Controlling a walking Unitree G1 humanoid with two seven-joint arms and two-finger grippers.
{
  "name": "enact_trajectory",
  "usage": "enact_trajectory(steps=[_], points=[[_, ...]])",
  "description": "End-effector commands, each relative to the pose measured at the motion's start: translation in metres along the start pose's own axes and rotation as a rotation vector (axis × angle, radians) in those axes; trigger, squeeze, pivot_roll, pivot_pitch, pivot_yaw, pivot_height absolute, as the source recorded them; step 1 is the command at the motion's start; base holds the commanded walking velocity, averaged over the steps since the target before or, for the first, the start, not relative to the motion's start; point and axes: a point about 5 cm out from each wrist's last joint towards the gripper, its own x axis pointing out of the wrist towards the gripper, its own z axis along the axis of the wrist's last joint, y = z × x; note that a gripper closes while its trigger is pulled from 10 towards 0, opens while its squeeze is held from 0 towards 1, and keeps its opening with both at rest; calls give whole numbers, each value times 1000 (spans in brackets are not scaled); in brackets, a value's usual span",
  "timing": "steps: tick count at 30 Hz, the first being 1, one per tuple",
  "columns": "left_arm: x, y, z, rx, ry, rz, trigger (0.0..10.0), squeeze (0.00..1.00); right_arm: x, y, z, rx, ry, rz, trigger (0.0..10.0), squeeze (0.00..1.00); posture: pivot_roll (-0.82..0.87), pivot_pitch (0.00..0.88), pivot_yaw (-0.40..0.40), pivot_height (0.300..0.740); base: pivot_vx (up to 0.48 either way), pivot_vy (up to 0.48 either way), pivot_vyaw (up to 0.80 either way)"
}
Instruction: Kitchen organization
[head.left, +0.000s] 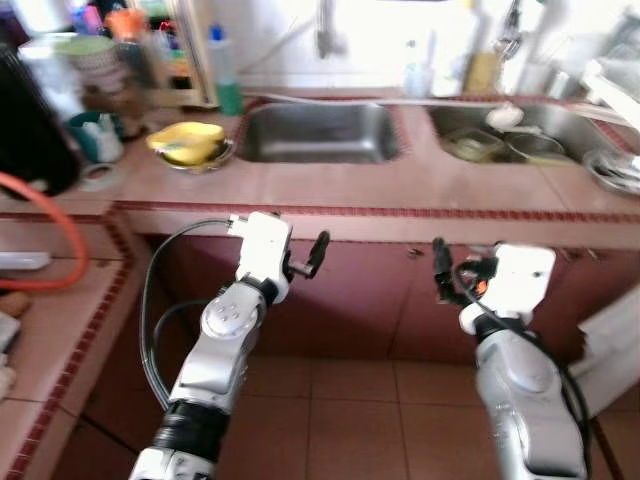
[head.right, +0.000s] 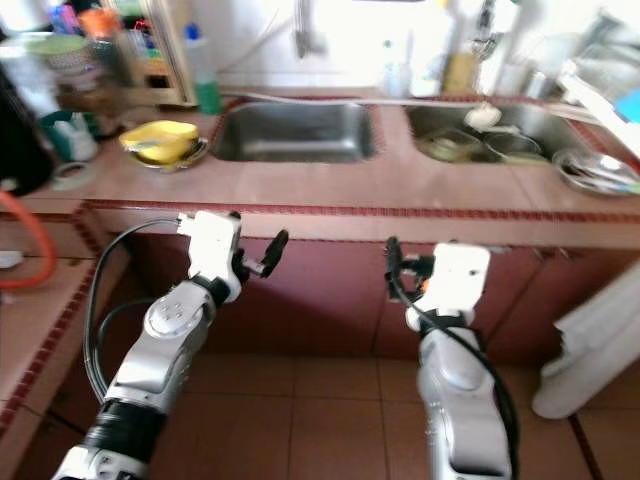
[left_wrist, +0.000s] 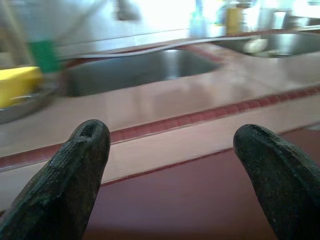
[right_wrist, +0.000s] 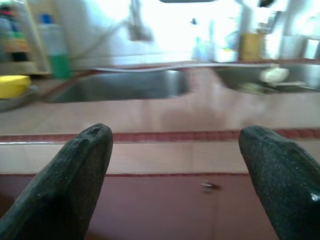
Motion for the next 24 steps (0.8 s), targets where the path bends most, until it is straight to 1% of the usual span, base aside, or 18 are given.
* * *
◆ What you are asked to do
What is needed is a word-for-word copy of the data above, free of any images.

◆ Solved exercise
Controlling a walking Unitree G1 humanoid with two seven-joint arms and two-finger grippers.
{
  "name": "enact_trajectory",
  "usage": "enact_trajectory(steps=[_], points=[[_, ...]])",
  "description": "End-effector commands, each relative to the pose measured at the motion's start: translation in metres along the start pose's own axes and rotation as a rotation vector (axis × angle, radians) in those axes; trigger, squeeze, pivot_roll, pivot_pitch, pivot_yaw, pivot_height absolute, as the source recorded them; step 1 is the command at the motion's start; base holds the commanded walking velocity, averaged over the steps since the target before or, for the first, the start, not relative to the motion's start; point and axes: a point about 5 cm out from each wrist's last joint towards the gripper, its own x axis pointing out of the wrist towards the gripper, its own z axis along the axis of the wrist's last joint, y = z × x; note that a gripper closes while its trigger is pulled from 10 towards 0, opens while its squeeze is held from 0 towards 1, and keeps its opening with both at rest; calls give whole numbers, each value times 1000 (spans in brackets are not scaled); in brackets, a value's usual span",
  "timing": "steps: tick count at 30 Hz, the first being 1, one per tuple",
  "columns": "left_arm: x, y, z, rx, ry, rz, trigger (0.0..10.0), squeeze (0.00..1.00); right_arm: x, y, z, rx, ry, rz, trigger (0.0..10.0), squeeze (0.00..1.00); posture: pivot_roll (-0.82..0.87), pivot_pitch (0.00..0.88), pivot_yaw (-0.40..0.40), pivot_height (0.300..0.740); base: pivot_vx (up to 0.48 either way), pivot_vy (up to 0.48 either way), pivot_vyaw (up to 0.80 either way)"
}
Instruction: Kitchen organization
[head.left, +0.000s] 
[head.right, +0.000s] 
[left_wrist, +0.000s] 
[right_wrist, +0.000s] 
Motion for the next 24 steps (0.8 s), targets where the path bends most, until it is straight to 1% of the usual span, base aside, or 18 are given.

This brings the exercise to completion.